The American Association for the Advancement of Science (AAAS), the nation’s largest general scientific society, pointed to the EU studies when its board issued a statement last month opposing GMO labeling measures. The statement pointed to “misconceptions” that such foods are somehow unnatural and untested, and argued that the biotechnology used for GMOs has been beneficial to humans “much as immunizations protect people from disease.”
The AAAS noted that biotechnology has allowed growers to produce food that’s even more nutritious, such as lycopene-rich Rio Star grapefruit. Another crop, called Golden Rice, was genetically engineered to have beta-carotene, which the body converts into vitamin A, and is aimed toward populations in Asia to combat vitamin deficiencies.
“The FDA does not require labeling of a food based on the specific genetic modification procedure used in the development of its input crops. Legally mandating such a label can only serve to mislead and falsely alarm consumers,” the AAAS statement said.

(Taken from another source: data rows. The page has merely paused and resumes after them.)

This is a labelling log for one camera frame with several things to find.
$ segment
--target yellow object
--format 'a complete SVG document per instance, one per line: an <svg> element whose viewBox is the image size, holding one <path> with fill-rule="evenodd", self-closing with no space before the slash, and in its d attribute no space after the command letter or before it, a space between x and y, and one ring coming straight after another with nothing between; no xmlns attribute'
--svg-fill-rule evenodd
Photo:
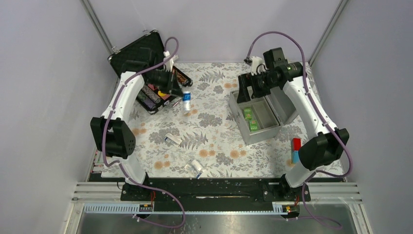
<svg viewBox="0 0 413 234"><path fill-rule="evenodd" d="M161 96L161 97L163 97L163 96L165 96L166 94L162 93L161 91L158 91L158 95Z"/></svg>

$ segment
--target gray wall
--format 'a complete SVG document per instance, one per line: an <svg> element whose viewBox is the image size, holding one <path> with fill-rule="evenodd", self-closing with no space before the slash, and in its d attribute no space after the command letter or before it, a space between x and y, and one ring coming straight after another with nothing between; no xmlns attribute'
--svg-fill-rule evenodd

A controversial French study recently reported that rats that ate genetically modified corn sprayed with the weed killer Roundup were more likely to develop tumors, organ damage and die early. The study, however, has been heavily criticized by many scientists for its use of rats that are known for their propensity to develop tumors, and for producing inconsistent findings showing that some rat groups that ate more GMO corn didn’t get as sick as those who ate less.
Kathy Fairbanks, spokeswoman for the No on 37 Coalition, noted in a statement that “after just a cursory review, unbiased scientists have called into question the study’s controls, its data and its findings. Additional problems will likely be found as they have time to comb through it more carefully.”
A number of scientists have endorsed the No on 37 campaign, including UCSF Chancellor Emeritus J. Michael Bishop, who won the 1989 Nobel Prize in Physiology or Medicine for his research on the role of genes in cancer.
Sutton and Gould agree that there hasn’t been any indication that GMOs are harmful, but they say longer-term studies are needed to examine possible chronic effects.
“Many people could rightly look at the existing science and see that it’s extremely weak,” Sutton said. “However, weak science does not prove safety, it just demonstrates that the public health impacts of GMOs are uncertain. It’s an overall public health principle that in the face of scientific uncertainty to expose everybody to something is a legitimate concern that should give us pause.”
Despite the risk of unnecessarily alarming the public about GMOs, Sutton and Gould believe there’s more value in patients being fully engaged in their own health.
“There’s empirical evidence that demonstrates that you can responsibly give people information about health risks. There’s also an ethical obligation as health providers to give people full information,” Sutton said.
Increase of Pesticide Use
Sutton and Gould also raised the issue of pesticide use, which has increased with the proliferation of GMO crops. For instance, Monsanto created Roundup Ready seeds to produce plants that can thrive even when the powerful Roundup weed killer is applied to the fields. Environmentalists and farmers have sounded alarms about the sprouting of so-called “superweeds” that have developed resistance to Roundup and its active ingredient glyphosate.
The U.S. Environmental Protection Agency sets safety limits on pesticide residue on crops, and the FDA maintains a pesticide residue monitoring program.
PRHE has extensively reviewed the reproductive health impacts of pesticide exposure on pregnant women and children, finding that exposure to certain pesticides has been linked in human studies to childhood leukemia, neurological and other adverse developmental effects.
Sutton says the use of pesticides with GMO crops is a slippery slope. “You’re always chasing the next chemical because organisms develop resistance,” she said. “Really from a public health perspective, the direction is to have less toxic pesticides in the food supply.”